Pick every line with "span" from the material below.
── Dataset section ──
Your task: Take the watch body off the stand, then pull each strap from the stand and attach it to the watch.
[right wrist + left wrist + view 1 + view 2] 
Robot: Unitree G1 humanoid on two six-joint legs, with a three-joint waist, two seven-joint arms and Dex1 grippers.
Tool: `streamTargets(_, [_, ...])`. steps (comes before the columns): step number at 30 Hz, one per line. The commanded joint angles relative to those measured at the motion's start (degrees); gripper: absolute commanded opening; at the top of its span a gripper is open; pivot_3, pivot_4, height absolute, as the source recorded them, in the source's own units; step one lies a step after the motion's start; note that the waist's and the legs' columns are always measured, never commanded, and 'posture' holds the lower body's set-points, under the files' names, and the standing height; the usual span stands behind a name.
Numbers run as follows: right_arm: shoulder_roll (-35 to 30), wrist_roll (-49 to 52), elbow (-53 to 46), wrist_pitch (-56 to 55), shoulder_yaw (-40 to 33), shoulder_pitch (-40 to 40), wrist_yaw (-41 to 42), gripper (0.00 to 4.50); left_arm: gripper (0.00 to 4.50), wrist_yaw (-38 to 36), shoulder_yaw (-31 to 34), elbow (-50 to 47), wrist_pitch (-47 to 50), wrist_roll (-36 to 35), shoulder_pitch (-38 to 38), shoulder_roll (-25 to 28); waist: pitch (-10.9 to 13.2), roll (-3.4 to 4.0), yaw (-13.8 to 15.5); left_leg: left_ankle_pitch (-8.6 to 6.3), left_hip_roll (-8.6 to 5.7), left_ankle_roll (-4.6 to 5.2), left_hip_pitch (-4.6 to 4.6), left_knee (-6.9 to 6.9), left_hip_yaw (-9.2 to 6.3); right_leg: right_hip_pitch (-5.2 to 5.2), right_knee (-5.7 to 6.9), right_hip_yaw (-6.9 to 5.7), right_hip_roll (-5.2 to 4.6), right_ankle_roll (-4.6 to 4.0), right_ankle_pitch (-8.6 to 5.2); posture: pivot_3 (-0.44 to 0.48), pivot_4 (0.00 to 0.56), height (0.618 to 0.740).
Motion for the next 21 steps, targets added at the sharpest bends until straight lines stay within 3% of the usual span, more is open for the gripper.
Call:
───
- [Result of the task]
Tool: `streamTargets(_, [_, ...])`. steps (comes before the columns): step number at 30 Hz, one per line. The commanded joint angles relative to those measured at the motion's start (degrees); gripper: absolute commanded opening; at the top of its span a gripper is open; pivot_3, pivot_4, height absolute, as the source recorded them, in the source's own units; step one lies a step after the motion's start; note that the waist's and the legs' columns are always measured, never commanded, and 'posture' holds the lower body's set-points, under the files' names, and the standing height; the usual span stands behind a name.
Motion for the next 21 steps, targets added at the sharpest bends until straight lines stay within 3% of the usual span, more is open for the gripper.

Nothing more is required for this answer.